▶ _What you are asked to do_
The response should be an exact copy of the records, with the pictures removed.

━━━━━━━━━━

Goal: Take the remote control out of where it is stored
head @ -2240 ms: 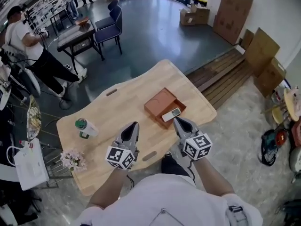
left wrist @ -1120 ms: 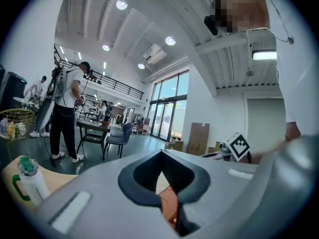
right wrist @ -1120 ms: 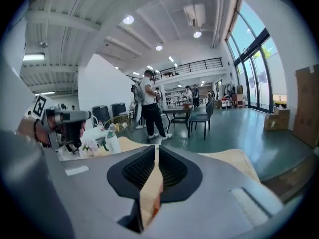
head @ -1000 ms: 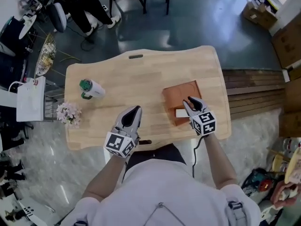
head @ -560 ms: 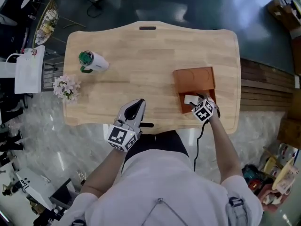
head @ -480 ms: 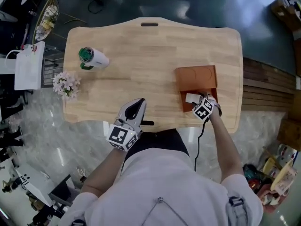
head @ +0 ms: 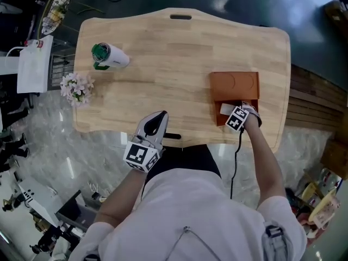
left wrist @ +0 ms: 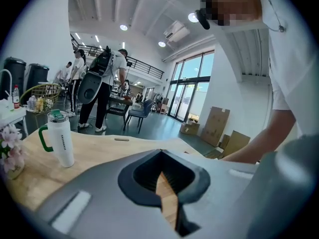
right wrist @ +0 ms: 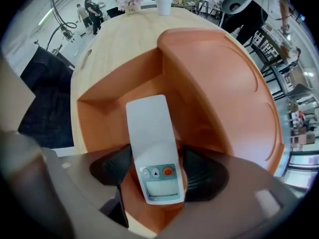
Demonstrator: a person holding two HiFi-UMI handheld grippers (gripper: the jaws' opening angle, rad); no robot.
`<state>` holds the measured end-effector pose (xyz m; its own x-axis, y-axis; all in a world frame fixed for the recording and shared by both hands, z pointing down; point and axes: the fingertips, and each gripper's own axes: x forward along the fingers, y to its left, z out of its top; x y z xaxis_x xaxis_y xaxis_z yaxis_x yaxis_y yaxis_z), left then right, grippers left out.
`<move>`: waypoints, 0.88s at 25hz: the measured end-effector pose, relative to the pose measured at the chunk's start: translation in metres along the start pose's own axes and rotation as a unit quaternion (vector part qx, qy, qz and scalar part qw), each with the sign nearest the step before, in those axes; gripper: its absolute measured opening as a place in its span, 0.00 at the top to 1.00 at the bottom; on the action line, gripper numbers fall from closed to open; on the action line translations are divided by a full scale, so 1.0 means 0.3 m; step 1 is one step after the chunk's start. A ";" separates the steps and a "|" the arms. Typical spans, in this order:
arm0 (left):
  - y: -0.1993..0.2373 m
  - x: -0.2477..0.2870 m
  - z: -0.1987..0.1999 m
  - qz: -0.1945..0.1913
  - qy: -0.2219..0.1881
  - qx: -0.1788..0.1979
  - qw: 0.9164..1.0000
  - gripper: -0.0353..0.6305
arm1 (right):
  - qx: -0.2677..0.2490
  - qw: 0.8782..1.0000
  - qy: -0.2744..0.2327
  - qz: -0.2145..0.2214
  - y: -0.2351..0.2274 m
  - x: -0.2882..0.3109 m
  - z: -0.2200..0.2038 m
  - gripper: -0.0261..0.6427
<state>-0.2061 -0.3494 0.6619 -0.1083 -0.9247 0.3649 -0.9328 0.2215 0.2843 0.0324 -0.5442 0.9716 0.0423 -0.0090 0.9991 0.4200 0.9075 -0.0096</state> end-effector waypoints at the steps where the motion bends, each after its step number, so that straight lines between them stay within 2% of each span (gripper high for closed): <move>1: 0.002 0.000 -0.003 0.001 0.000 0.000 1.000 0.95 | 0.000 1.000 0.002 0.000 0.001 0.001 0.001 0.44; 13: 0.015 -0.027 0.035 -0.007 -0.004 0.006 1.000 0.95 | 0.002 1.000 -0.006 -0.012 -0.001 -0.050 0.020 0.53; 19: 0.015 -0.046 0.058 -0.021 -0.009 0.016 1.000 0.94 | -0.004 1.000 -0.017 -0.023 0.031 -0.157 0.037 0.53; 22: 0.011 -0.042 0.091 -0.034 -0.015 0.024 0.999 0.94 | 0.019 0.998 -0.051 -0.043 0.025 -0.279 0.063 0.53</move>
<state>-0.2170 -0.3453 0.6340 -0.0538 -0.9462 0.3191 -0.9535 0.1436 0.2649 0.0148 -0.5287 0.8888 -0.0852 -0.0472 0.9952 0.3826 0.9208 0.0764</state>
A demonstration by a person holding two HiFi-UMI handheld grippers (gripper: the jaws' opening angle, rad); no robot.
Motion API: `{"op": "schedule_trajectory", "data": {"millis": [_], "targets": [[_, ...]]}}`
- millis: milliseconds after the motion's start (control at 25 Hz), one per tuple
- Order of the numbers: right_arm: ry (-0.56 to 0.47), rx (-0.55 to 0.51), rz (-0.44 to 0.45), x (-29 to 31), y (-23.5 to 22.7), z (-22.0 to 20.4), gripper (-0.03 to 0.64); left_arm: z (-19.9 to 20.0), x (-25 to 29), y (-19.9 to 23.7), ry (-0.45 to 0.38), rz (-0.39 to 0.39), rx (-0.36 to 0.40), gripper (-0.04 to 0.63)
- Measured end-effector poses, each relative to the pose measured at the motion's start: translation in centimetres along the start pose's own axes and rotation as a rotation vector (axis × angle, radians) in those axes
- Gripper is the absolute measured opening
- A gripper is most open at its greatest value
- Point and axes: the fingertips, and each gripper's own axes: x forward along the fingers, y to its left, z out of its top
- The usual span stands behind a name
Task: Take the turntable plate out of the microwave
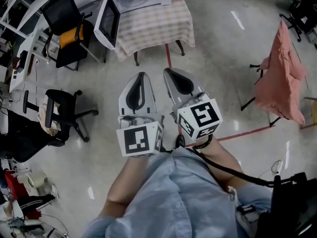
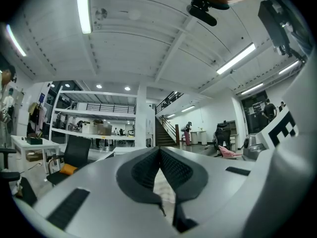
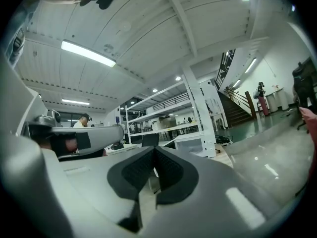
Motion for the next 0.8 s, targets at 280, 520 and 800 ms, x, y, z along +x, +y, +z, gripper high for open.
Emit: {"op": "schedule_trajectory", "data": {"millis": [280, 520, 800], "targets": [[0.01, -0.019, 0.003, 4.0, -1.3, -0.6, 0.002, -1.0, 3.4, 3.0, -0.012, 0.021, -0.017, 0.008], [0.028, -0.021, -0.005, 9.2, -2.1, -0.8, 0.002, -1.5, 7.7, 6.6, -0.013, 0.006, -0.039, 0.008], [0.033, -0.027, -0.028, 15.9, -2.7, 0.0, 0.002, -0.9, 12.4, 11.4, -0.027, -0.019, -0.055, 0.008]]}}
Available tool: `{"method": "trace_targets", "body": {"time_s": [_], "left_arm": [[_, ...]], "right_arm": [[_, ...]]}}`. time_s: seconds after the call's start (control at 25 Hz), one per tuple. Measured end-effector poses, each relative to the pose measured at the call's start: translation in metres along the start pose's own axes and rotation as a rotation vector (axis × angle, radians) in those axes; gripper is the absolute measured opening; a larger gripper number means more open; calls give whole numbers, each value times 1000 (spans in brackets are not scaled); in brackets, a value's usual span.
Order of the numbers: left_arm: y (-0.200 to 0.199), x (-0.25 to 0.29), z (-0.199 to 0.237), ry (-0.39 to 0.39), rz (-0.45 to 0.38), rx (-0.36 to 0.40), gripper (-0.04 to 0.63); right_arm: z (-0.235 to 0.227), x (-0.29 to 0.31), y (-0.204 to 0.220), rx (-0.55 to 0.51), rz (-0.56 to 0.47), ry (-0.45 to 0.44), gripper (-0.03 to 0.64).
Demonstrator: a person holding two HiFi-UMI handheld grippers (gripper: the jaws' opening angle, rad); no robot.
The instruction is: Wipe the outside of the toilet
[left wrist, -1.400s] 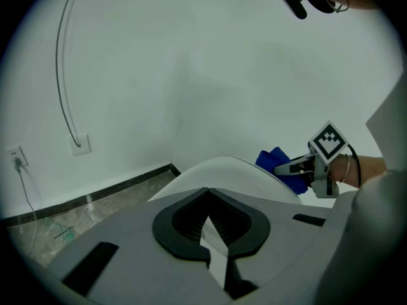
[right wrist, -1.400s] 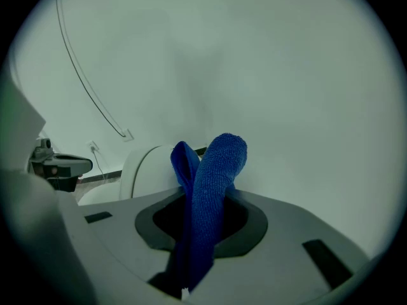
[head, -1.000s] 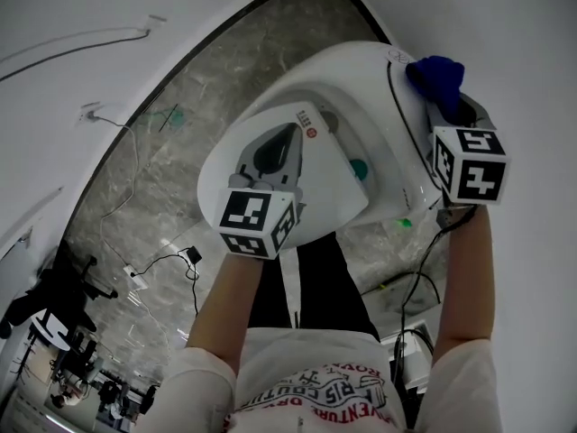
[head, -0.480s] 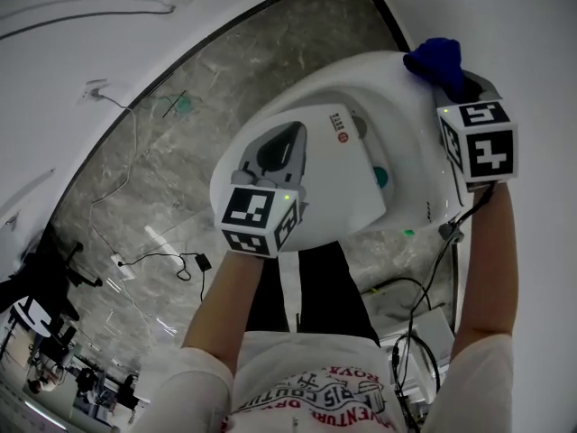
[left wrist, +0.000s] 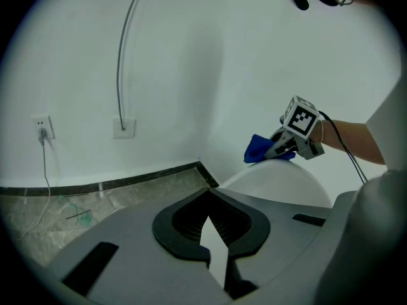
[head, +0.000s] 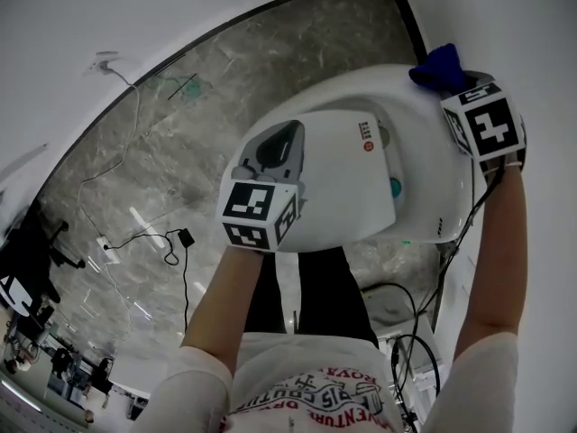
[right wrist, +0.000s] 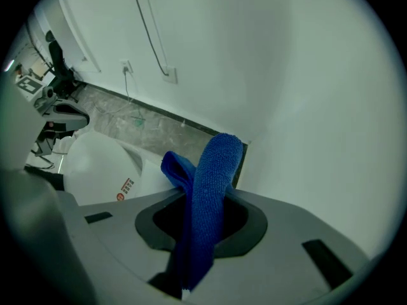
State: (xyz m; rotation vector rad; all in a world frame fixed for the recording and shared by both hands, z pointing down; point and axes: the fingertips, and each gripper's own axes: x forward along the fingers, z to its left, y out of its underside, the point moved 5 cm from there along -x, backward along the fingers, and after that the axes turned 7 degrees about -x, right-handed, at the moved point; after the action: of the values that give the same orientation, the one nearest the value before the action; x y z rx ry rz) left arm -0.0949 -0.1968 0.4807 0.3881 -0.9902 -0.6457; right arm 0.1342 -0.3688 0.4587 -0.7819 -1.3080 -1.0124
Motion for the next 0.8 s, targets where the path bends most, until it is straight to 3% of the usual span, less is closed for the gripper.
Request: {"method": "trace_targets", "body": {"time_s": [0.16,0.64,0.8], "left_arm": [[12,-3,11,-24,10,-10,6],[39,-15,49,-77,5,-90,6],[53,-22,60,-100,28,-52,6]], "right_arm": [[5,24,-20,-93,55,-40,75],[29,74,-62,-236,196,-141,75],[59,93,-82,-358,221,-204,75]]}}
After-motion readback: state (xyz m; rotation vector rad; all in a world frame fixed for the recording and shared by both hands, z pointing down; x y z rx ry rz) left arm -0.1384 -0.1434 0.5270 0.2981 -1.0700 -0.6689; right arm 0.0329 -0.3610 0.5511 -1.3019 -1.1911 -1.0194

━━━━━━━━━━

▶ _Exercise response_
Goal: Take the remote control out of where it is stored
head @ -2240 ms: 
left wrist @ -1120 ms: 
right wrist @ -1120 ms: 
head @ -1000 ms: 
head @ -560 ms: 
head @ -480 ms: 
head @ +0 ms: 
left wrist @ +0 ms: 
right wrist @ +0 ms: 
Demonstrator: a person holding two HiFi-UMI handheld grippers (gripper: the jaws' opening angle, rad); no robot.
`<state>` holds the measured end-effector pose (xyz m; its own x-axis, y-axis; all in a world frame fixed for the recording and shared by both hands, z pointing down; point and axes: the fingertips, and each gripper's own axes: x forward along the fingers, y to its left, z out of its top; x y z xaxis_x xaxis_y xaxis_z yaxis_x yaxis_y yaxis_z), left then right, grippers left out.
`<move>`: waypoints, 0.88s at 25hz: the measured end-effector pose, relative to the pose measured at the chunk's start: translation in metres along the start pose's own axes and rotation as a unit quaternion (vector part qx, qy, qz and scalar part qw), each with the sign nearest the step before, in those axes; gripper: its absolute measured opening as a place in its span, 0.00 at the top to 1.00 at the bottom; on the action line, gripper numbers fall from closed to open; on the action line translations are divided by a full scale, so 1.0 means 0.3 m; step 1 is one step after the chunk's start. A ";" separates the steps and a "|" the arms. Typical spans, in this order:
arm0 (left):
  - y: -0.1993..0.2373 m
  - x: -0.2477..0.2870 m
  - z: -0.1987..0.1999 m
  - qz: -0.1945..0.1913
  - qy: -0.2219..0.1881
  - qx: -0.1788..0.1979
  - qw: 0.9164..1.0000
  - gripper: -0.0353..0.6305
arm1 (right):
  - qx: -0.2677..0.2490
  - qw: 0.8782..1.0000
  - qy: -0.2744..0.2327
  - qz: -0.2145..0.2214
  - y: -0.2351..0.2274 m
  - x: -0.2882..0.3109 m
  - z: -0.2200..0.2038 m
  - gripper: -0.0261..0.6427
<state>-0.2061 -0.3494 0.6619 -0.1083 -0.9247 0.3649 -0.9328 0.2215 0.2843 0.0324 -0.5442 0.9716 0.0423 -0.0090 0.9991 0.4200 0.9075 -0.0096</state> end-effector waypoints at the steps where the motion bends, each after its step number, so that straight lines between them stay within 2% of each span (gripper high for closed): <move>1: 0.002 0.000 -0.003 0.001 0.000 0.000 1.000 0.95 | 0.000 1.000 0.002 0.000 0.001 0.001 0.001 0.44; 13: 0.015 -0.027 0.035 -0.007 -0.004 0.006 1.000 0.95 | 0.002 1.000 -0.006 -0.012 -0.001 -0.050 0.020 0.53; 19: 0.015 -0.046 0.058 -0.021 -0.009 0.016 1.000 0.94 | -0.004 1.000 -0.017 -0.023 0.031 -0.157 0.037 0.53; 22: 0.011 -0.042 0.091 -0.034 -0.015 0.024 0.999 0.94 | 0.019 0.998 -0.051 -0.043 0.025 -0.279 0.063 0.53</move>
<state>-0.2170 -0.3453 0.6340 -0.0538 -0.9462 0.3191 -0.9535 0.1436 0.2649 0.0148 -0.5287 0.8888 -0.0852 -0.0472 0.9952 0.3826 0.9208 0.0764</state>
A demonstration by a person holding two HiFi-UMI handheld grippers (gripper: the jaws' opening angle, rad); no robot.
Motion API: `{"op": "schedule_trajectory", "data": {"millis": [_], "targets": [[_, ...]]}}`
- millis: milliseconds after the motion's start (control at 25 Hz), one per tuple
- Order of the numbers: right_arm: ry (-0.56 to 0.47), rx (-0.55 to 0.51), rz (-0.44 to 0.45), x (-29 to 31), y (-23.5 to 22.7), z (-22.0 to 20.4), gripper (-0.03 to 0.64); left_arm: z (-19.9 to 20.0), x (-25 to 29), y (-19.9 to 23.7), ry (-0.45 to 0.38), rz (-0.39 to 0.39), rx (-0.36 to 0.40), gripper (-0.04 to 0.63)
- Measured end-effector poses, each relative to the pose measured at the motion's start: translation in centimetres along the start pose's own axes and rotation as a rotation vector (axis × angle, radians) in those axes
- Gripper is the absolute measured opening
- A gripper is most open at its greatest value
- Point and axes: the fingertips, and each gripper's own axes: x forward along the fingers, y to its left, z out of its top
- The usual span stands behind a name
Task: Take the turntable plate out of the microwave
Motion for the next 0.8 s, targets at 280, 520 and 800 ms, x, y, z along +x, +y, +z, gripper high for open.
Emit: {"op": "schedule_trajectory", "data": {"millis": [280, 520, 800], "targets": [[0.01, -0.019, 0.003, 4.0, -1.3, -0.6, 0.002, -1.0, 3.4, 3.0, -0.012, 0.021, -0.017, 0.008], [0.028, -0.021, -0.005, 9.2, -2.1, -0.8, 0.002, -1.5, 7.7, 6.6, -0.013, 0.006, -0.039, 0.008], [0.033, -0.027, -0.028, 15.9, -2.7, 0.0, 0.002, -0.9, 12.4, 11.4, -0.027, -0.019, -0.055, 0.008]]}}
Available tool: `{"method": "trace_targets", "body": {"time_s": [_], "left_arm": [[_, ...]], "right_arm": [[_, ...]]}}`. time_s: seconds after the call's start (control at 25 Hz), one per tuple. Measured end-effector poses, each relative to the pose measured at the call's start: translation in metres along the start pose's own axes and rotation as a rotation vector (axis × angle, radians) in those axes; gripper is the absolute measured opening; a larger gripper number means more open; calls give whole numbers, each value times 1000 (spans in brackets are not scaled); in brackets, a value's usual span.
Order of the numbers: left_arm: y (-0.200 to 0.199), x (-0.25 to 0.29), z (-0.199 to 0.237), ry (-0.39 to 0.39), rz (-0.45 to 0.38), rx (-0.36 to 0.40), gripper (-0.04 to 0.63); right_arm: z (-0.235 to 0.227), x (-0.29 to 0.31), y (-0.204 to 0.220), rx (-0.55 to 0.51), rz (-0.56 to 0.47), ry (-0.45 to 0.44), gripper (-0.03 to 0.64).
Demonstrator: a person holding two HiFi-UMI handheld grippers (gripper: the jaws' opening angle, rad); no robot.
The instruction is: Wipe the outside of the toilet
[left wrist, -1.400s] 
[right wrist, -1.400s] 
[head, -1.000s] 
[head, -0.480s] 
[left wrist, +0.000s] 
[head, +0.000s] 
[right wrist, +0.000s] 
State: (xyz m; rotation vector rad; all in a world frame fixed for the recording and shared by both hands, z pointing down; point and axes: the fingertips, and each gripper's own axes: x forward along the fingers, z to its left, y out of its underside, the point moved 5 cm from there along -x, backward along the fingers, and after that the axes turned 7 degrees about -x, right-handed, at the moved point; after the action: of the values that give the same orientation, the one nearest the value before the action; x y z rx ry rz) left arm -0.0949 -0.1968 0.4807 0.3881 -0.9902 -0.6457; right arm 0.1342 -0.3688 0.4587 -0.7819 -1.3080 -1.0124
Motion for the next 0.8 s, targets where the path bends most, until it is straight to 3% of the usual span, less is closed for the gripper.
Request: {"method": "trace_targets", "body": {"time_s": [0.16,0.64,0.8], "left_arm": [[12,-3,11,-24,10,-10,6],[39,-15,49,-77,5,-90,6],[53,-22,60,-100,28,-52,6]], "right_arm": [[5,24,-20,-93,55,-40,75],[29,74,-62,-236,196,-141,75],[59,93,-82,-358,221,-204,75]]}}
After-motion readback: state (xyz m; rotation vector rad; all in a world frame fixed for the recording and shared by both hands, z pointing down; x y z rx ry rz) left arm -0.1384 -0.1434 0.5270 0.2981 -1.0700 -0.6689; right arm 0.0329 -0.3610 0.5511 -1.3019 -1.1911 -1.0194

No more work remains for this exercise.